GBC> This developmentally underlies the ability to represent types and tokens, to produce categorical inferences, to combine symbols productively,
to represent propositions, to represent abstract concepts etc.
RC> None of those abilities include AND, OR, NOT, ANY & ALL functions of FOL. Therefore this level seems to me to be the phase which JS, FK,
PH, PC, EB (and some other acronyms I can't spell) all agree that EXISTENCE is the only operating principal in the ontogeny of agency. An agent at this level can only detect existence of a - a - gasp - a Thing. It can't tell A from B, or even whether there
is more than one Thing, without more knowledge. There is yet no reason to toss in time, sequence, plurality, or those other -alities that choose new dimensions to be the next expansion of our ontogeny.
RC> The ability to represent types and tokens requires an ability to identify and order said types and tokens in pluralities. This requirement
argues for the ability to COMPARE THINGS and determine whether, at the very least, they are EQUAL as a TYPE or as a TOKEN or otherwise.
RC> This requirement argues for the PROPERTY to be next in the ontogeny of this agency. So when there are EXISTENCE and PROPERTY and necessarily
VALUEs of the properties, there is some history of the behavior of the world that exists.

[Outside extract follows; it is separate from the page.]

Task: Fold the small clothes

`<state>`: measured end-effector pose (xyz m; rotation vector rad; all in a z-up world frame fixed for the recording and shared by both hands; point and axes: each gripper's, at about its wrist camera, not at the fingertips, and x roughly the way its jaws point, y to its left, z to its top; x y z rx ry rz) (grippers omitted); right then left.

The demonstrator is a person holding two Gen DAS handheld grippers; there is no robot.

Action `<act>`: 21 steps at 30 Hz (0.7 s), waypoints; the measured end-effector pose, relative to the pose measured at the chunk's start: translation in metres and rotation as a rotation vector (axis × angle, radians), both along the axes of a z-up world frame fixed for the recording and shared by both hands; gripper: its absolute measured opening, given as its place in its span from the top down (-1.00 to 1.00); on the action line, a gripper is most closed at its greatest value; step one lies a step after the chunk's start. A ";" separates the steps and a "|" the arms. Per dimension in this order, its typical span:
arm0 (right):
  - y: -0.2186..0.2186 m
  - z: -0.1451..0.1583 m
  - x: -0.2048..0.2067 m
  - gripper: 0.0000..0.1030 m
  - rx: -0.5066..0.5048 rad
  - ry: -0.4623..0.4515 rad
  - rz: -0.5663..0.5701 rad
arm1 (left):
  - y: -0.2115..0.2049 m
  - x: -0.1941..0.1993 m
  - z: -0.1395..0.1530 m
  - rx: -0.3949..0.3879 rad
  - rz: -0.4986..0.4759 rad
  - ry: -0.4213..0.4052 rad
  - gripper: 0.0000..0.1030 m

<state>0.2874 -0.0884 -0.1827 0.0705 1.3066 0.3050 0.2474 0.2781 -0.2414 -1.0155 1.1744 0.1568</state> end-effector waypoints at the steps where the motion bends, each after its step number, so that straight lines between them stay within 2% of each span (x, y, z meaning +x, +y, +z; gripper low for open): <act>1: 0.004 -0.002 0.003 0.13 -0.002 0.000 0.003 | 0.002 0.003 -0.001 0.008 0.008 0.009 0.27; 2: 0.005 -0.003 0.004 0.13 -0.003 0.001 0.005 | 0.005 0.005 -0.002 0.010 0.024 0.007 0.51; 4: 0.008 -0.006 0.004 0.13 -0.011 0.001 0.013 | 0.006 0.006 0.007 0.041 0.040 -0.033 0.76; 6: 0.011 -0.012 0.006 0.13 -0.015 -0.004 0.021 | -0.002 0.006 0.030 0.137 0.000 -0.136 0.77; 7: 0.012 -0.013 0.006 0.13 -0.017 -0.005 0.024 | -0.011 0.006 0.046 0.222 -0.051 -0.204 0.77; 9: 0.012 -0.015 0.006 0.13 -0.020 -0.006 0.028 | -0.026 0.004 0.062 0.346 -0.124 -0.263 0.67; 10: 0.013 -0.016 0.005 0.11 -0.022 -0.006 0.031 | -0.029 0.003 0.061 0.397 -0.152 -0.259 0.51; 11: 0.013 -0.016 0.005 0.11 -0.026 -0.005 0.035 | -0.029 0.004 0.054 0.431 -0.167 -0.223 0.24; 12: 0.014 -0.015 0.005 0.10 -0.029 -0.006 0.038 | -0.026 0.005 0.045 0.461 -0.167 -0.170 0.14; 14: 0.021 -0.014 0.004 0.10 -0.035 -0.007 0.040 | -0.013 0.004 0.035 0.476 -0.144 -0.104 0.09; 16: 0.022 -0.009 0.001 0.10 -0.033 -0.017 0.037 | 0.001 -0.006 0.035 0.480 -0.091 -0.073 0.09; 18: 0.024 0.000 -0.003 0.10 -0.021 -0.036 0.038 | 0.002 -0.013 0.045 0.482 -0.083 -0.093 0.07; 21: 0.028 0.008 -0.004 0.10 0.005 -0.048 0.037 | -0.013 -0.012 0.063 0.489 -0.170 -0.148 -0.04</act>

GBC> This “growing body” of knowledge is summarized, for example, in
Pecher, D., & Zwaan, R. A. (Eds.). (2005). Grounding cognition:
The role of perception and action in memory, language, and thinking.
Cambridge, England: Cambridge University Press.
RC> It seems to me that history quickly plays a role in forming behavior in an infant, so that action and perception are soon followed by history
and then later by reactions such as learning, avoiding, seeking, and other goal oriented behaviors that are part of agency.
GBC> Of course, typical computer systems aren't grounded like this at all and don't develop as children do through interacting with the world
in an embodied way.
Gary Berg-Cross, Ph.D.
SOCoP Executive Secretary
From: ontolog-forum-bounces@xxxxxxxxxxxxxxxx [ontolog-forum-bounces@xxxxxxxxxxxxxxxx] On Behalf Of FERENC KOVACS [f.kovacs@xxxxxxxxxxxxxx]
Sent: Wednesday, July 15, 2009 11:47 AM
To: sowa@xxxxxxxxxxx; [ontolog-forum]
Subject: Re: [ontolog-forum] Semantic Systems
JS: What I would say, however, is that I wish I could design a computer
system that could do that.
FK: I may sound a little cheeky, but then the furst thing to do is to forget
the digital computers today,e specially the PCs and their operating system.
The principles of building up a digital system to represent larger chunks of
data (any in man media other than printed circuits) are known, all you need
to do is find out how sematic analysis works (I assume that I am getting
there :-)) . The maths involved is zero, because a computer does not compute
anything it is a translating machine...
----- Original Message -----
From: "John F. Sowa" <sowa@xxxxxxxxxxx>
To: "Rich Cooper" <rich@xxxxxxxxxxxxxxxxxxxxxx>; "'[ontolog-forum] '"
Sent: Wednesday, July 15, 2009 10:55 AM
Subject: Re: [ontolog-forum] Semantic Systems
> Rich and Frank,
> RC> ... is this a misspelling and you meant IS NOT?
> I'm sorry. I meant to type "no" and I accidentally hit an
> extra "w". Following is what I had intended to write:
> JFS>> In any case, a child can learn language far better and
>>> faster than any computer system today, and there is no
>>> evidence that the child has much, if any built-in ontology.
> FK> I am not sure if that knowledge in a kid is an ontology of
>> any kind created today on the current knowledge of humankind.
> I agree. It would be misleading to call it 'ontology'.
> FK> We always forget that knowledge is also procedural, and it
>> is in that form what we are all after...
> I agree. But children do use metalevel language about language
> quite early. For example, see the following quotation from a
> 3-year-old child named Laura:
> "When I was a little girl, I could go 'geek geek' like that.
> But now I can go, 'This is a chair.' "
> Somehow, Laura has learned a lot in those three years, but I
> would hesitate to overanalyze or overclassify it.
> What I would say, however, is that I wish I could design a
> computer system that could do that.